Although India and Canada are still the most popular outsourcing destinations in their respective categories, emerging markets have made significant headway during the past year, according to a report released Monday by neoIT, a San Ramon, Calif.-based offshore advisory and management firm.
Eugene Kublanov, neoIT’s vice-president of corporate development, told IT World Canada that between 2004 and 2010, “client (outsourcing) portfolios are going to expand. Clients will be sourcing globally more and more of their IT and business processes.” With that trend, India and Canada could see some competition from emerging markets in each of the areas they lead, he said.
From neoIT’s perspective, there are two main categories in the outsourcing market. The first is the value proposition category — “what you get for your dollar” — in which India is the leader, he said. Canada, however, occupies first place in the strategic impact category, which is “when the type of services the market can provide have an immediate impact on clients’ services,” he added.
“Many high-value, mature services currently done in the U.S., like creating software architecture or performing entire processes for insurance claims, can be done both in the U.S. and in Canada,” he said, adding that if the work goes north of the border, the savings realized fall within the five to 10 per cent range compared to what it would cost to do the same work in the U.S.

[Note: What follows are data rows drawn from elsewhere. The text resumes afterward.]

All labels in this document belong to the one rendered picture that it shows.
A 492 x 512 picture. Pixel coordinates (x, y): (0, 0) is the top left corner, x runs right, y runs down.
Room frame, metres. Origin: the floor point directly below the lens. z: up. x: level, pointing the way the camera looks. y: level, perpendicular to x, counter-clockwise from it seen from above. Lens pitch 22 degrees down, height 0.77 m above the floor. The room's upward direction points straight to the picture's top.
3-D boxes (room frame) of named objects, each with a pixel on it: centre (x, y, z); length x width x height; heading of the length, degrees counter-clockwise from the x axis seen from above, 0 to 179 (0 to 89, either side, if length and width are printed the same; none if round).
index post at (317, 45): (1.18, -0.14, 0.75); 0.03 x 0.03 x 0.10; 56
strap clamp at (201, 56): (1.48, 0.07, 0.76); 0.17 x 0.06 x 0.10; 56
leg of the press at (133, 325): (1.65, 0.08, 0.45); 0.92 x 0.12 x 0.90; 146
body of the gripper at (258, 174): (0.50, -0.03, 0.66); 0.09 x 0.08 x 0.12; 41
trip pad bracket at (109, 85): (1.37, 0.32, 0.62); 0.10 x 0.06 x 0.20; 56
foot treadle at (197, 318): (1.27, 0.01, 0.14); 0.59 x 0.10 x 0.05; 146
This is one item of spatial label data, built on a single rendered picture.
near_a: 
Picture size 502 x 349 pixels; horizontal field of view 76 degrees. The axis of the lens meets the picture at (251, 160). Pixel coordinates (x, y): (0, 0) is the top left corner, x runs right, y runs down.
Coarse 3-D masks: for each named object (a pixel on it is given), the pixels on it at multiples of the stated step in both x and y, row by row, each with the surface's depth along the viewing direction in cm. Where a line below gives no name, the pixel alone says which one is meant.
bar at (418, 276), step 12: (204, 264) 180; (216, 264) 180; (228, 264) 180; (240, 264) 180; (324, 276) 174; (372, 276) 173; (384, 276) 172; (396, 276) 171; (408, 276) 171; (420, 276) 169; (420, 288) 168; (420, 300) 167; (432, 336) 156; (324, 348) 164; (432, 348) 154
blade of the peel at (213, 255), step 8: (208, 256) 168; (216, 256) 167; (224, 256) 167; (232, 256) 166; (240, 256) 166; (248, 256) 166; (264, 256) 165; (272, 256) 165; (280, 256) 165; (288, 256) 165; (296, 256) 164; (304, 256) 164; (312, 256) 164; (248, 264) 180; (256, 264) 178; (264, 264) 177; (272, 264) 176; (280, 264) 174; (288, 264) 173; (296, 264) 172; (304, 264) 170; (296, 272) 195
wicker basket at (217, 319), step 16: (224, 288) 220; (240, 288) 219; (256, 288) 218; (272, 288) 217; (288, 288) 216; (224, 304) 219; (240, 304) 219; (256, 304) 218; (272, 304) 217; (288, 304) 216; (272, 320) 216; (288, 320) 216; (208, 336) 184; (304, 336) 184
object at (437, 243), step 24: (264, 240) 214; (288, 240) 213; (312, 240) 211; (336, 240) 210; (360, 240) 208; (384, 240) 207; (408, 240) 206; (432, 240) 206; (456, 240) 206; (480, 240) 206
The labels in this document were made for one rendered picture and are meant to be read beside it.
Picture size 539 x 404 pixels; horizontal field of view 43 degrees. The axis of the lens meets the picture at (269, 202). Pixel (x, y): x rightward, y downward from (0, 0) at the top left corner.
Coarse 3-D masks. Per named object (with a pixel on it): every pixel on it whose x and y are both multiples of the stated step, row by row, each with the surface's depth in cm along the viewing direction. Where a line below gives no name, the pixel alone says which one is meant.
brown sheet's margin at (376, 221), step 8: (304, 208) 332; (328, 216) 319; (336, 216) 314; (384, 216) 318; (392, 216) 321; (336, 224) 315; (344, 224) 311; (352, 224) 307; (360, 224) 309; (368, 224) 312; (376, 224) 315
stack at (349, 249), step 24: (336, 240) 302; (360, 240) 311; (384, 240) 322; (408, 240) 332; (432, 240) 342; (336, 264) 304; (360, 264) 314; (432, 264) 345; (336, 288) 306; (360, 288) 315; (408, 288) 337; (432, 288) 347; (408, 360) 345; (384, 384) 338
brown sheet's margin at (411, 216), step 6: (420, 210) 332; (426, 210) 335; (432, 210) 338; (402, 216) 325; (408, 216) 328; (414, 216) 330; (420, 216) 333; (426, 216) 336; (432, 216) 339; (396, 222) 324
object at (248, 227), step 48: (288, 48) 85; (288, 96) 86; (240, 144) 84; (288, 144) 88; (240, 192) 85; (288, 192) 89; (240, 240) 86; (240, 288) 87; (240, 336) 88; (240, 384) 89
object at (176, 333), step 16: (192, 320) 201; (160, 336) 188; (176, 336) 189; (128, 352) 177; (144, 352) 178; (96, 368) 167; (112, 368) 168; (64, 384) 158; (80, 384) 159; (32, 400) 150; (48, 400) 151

The report predicted that from now through 2010, India will continue to remain in the value market and will probably not compete much with Canada, which will remain a strong, safe nearshore destination because it is well-suited to risk-adverse clients who are less price sensitive.
“They (India) will creep up a little bit toward strategic impact, but by virtue of where Canada is, with its…language capabilities and cultural affinity, these are tremendous assets when we’re talking about performing high value work,” Kublanov said. “All these things will continue to keep Canada in the strategic impact market.” He added that he doesn’t see Canada moving up in the value category in next six years — and competing in that area shouldn’t be the focus anyway.

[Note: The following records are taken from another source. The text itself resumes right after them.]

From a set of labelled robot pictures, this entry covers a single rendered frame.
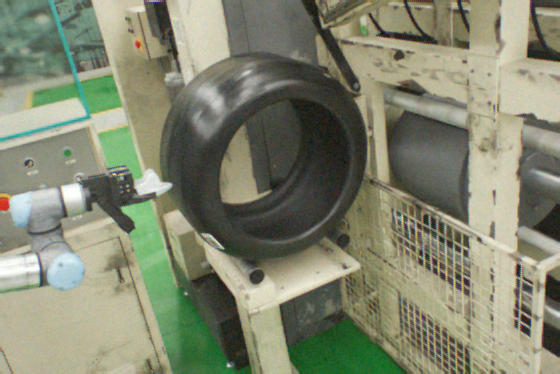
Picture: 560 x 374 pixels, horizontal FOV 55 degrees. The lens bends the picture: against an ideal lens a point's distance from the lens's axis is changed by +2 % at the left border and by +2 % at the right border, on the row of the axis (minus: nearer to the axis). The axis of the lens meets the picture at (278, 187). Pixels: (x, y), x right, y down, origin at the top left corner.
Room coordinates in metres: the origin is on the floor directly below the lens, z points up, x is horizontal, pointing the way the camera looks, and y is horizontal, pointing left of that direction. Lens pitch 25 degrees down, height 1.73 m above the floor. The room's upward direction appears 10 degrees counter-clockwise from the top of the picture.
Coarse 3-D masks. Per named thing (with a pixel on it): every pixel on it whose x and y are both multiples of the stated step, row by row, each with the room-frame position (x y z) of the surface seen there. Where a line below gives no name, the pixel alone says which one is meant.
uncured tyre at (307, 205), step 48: (192, 96) 1.33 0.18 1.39; (240, 96) 1.24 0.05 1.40; (288, 96) 1.27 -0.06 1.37; (336, 96) 1.33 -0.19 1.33; (192, 144) 1.21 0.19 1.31; (336, 144) 1.54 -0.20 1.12; (192, 192) 1.19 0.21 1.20; (288, 192) 1.55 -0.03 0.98; (336, 192) 1.45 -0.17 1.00; (240, 240) 1.20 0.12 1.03; (288, 240) 1.25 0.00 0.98
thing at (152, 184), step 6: (150, 174) 1.23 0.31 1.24; (156, 174) 1.24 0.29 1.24; (150, 180) 1.23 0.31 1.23; (156, 180) 1.23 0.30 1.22; (138, 186) 1.21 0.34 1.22; (144, 186) 1.22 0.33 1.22; (150, 186) 1.23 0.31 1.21; (156, 186) 1.23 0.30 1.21; (162, 186) 1.25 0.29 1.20; (168, 186) 1.25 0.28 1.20; (138, 192) 1.21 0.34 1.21; (144, 192) 1.22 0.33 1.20; (156, 192) 1.22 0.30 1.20; (162, 192) 1.23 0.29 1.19
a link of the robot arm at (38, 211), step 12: (36, 192) 1.15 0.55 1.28; (48, 192) 1.15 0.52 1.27; (60, 192) 1.15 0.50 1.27; (12, 204) 1.11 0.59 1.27; (24, 204) 1.11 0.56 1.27; (36, 204) 1.12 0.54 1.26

India is well-suited to execute on well-defined type projects, “but when you ask them to innovate, that’s a challenge,” Kublanov added. Engineering education there is typically “well-defined, by the book” with not as much focus on liberal arts. “It’s the combination of liberal arts and technical education that produces innovative thinkers,” he said.
Jay Janarthanan, chief technology officer of TLI Software Private Ltd., an application development and business process outsourcing company with offices in Toronto, the U.K. and India, agreed that Canadian companies are better at the innovation side. On the other hand, it would not be realistic for them to try to compete with India on fixed-priced or well-defined work, he said.
“Let’s say a U.S. company has a team of business analysts who has spent time defining what the product is supposed to do and…have sent out a RFP. At this point Indian or other offshore companies are going to compete on price at a unheard level” and Canadian companies won’t stand much of a chance, Janarthanan said.
NeoIT’s report also detailed country-specific capabilities and risks for India, the Philippines, Russia, China, Canada, the Czech Republic, Poland, Hungary and Mexico.
While India remains the leading offshore outsourcing destination because of its early-mover advantage, the Philippines scores well as a destination for voice-based services, such as call centres, and for wholly-owned subsidiaries or “captive centres,” according to the report.
Phil Adie, TLI’s managing director, said the Philippines might become the next big competitor against India. “[The Philippines] is emerging as the poorer cousin and will probably give India itself a run in the ‘value’ market,” he said.
According to the report, Russia’s IT services market is growing rapidly due to the availability of highly skilled labour, its strong economy and the size and strength of IT service providers. It pointed out that Eastern Europe is emerging as the Czech Republic, Hungary and Poland ramp up to provide shared services to western Europe locations.
Adie agreed that Eastern Europe has “hit strides this year and probably for the next two because of the acceptance into the EU of most of the key new market leaders.” However, he added that Canada should have no problem maintaining its strategic advantage over these countries, partially because of the cultural similarities with the U.S. In Eastern Europe, for example, language could be a key issue. “The major centres are the only ones that can offer any type of proficient English support,” he said.
The report noted that China is growing at a more modest pace and will probably be in a better competitive position in three years.